The limits on stakeholder plans are low and flexible, and their charges are capped. Unless you request otherwise, your contributions will usually go into a ‘default’ investment fund designed for the average scheme member.
Benefits of having a pension
The most obvious upside to having a pension is that it allows you to still have an income when you stop working later in life. But why should you opt for a pension plan instead of other types of investments?
With pensions, the government gives tax relief equal to the highest rate of tax that you pay. So if you’re a basic rate taxpayer, you only need to contribute £80 to get £100 in your pension pot. And if you’re a higher rate or additional rate taxpayer, you can claim back even more tax relief when you fill out your self-assessment tax return.
Pensions are specifically built to save money for later in life and come with certain benefits that you won’t get elsewhere. For example:
- You get a 25% tax top-up from the government, so if you pay £100, the government adds £25 to your pension.
- Some pension plans give you affordable access to expert investment managers who invest your money in various assets managing risk effectively.
- If you pass away before 75, your pension can usually be passed on to your beneficiaries as a lump sum without inheritance tax deductions.
- New pension freedom rules give you more options when it comes to what you do with your pension savings when you retire, including taking out up to 25% as a lump sum without paying tax.
How to choose a pension for the self-employed
There are several different types of pensions offered by many different providers. To help decide which pension that’s right for you, it’s worth considering these factors:
If your earnings vary, it can be a good idea to pick a pension plan that doesn’t require you to pay in a fixed amount each period.
- Choice of funds
Some pensions offer more investment choices than others, giving you more ways of potentially growing your pot. For example, you can choose a way to invest ethically or invest in specific industries such as renewable energy.
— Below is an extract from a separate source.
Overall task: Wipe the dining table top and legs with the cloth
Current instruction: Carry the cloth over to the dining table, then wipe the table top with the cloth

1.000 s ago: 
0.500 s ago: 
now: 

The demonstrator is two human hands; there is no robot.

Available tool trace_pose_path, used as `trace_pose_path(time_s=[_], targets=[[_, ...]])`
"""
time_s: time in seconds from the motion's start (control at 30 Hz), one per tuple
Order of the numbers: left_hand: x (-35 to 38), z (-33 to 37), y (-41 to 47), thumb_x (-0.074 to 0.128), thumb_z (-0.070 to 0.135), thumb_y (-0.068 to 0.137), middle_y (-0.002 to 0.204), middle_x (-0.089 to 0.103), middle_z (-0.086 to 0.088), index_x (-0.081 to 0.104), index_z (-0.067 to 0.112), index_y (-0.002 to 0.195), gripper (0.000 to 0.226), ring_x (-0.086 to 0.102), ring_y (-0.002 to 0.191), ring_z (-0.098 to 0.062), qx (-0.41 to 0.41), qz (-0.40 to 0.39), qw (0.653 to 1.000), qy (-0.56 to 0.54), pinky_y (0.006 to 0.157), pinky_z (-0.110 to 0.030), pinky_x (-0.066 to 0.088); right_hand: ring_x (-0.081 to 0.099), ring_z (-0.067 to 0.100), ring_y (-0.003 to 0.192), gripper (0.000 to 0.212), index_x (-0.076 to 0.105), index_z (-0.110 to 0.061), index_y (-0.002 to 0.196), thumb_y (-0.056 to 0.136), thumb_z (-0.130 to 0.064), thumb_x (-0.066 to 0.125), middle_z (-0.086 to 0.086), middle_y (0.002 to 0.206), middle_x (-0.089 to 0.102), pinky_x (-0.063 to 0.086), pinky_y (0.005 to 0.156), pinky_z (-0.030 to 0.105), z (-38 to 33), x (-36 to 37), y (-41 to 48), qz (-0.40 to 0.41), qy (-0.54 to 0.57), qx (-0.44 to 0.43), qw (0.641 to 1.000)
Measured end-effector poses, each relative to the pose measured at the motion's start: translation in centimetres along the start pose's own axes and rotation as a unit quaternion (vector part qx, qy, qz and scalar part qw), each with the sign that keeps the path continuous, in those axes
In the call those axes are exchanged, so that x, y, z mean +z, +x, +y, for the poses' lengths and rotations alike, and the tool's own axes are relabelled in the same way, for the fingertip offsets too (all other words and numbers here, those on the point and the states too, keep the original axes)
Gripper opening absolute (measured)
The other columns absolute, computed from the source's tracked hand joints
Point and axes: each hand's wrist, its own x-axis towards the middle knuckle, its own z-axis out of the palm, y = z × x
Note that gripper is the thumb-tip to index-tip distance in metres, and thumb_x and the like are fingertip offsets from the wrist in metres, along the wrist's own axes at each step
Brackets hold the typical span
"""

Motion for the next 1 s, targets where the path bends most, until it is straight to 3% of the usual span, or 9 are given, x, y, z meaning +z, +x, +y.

Make sure you read the fine print and know precisely how much you’ll be charged, as these fees reduce the amount in your pension pot.
- Pension contributions
Find out how much you can afford to contribute to your pension and how often you must pay in. For example, does the scheme allow lump-sum contributions when you can afford to make them or are you required to pay in a set amount each month?
Tips to manage your pension
On top of running your business (have a look here for tips on running your small business), starting a pension can feel overwhelming. It can seem like a big commitment, so consider the following tips to help ease your mind and mental load.
- Start sooner rather than later. Start paying in as soon as possible to get more tax relief and give your money more time to grow.
- Try to pay in a regular amount. It can be intimidating to save a large lump sum for your pension. Establishing a regular saving habit will help you get a start on saving for your future.
- Increase your payment when you can. For example, if your earnings increase or you land a big contract, consider increasing your regular payments or paying a lump sum into your pension.
- Picture your retirement. It can be hard to think of yourself no longer working when your retirement is still a long way off. Think of the dreams and goals you’d like to pursue when you finish working. Picturing the positive benefits of saving can be an excellent way to motivate saving.
- Review regularly. Once every six months, take a look at your pension and consider whether you’re on track to save enough and if your pension scheme still meets your needs.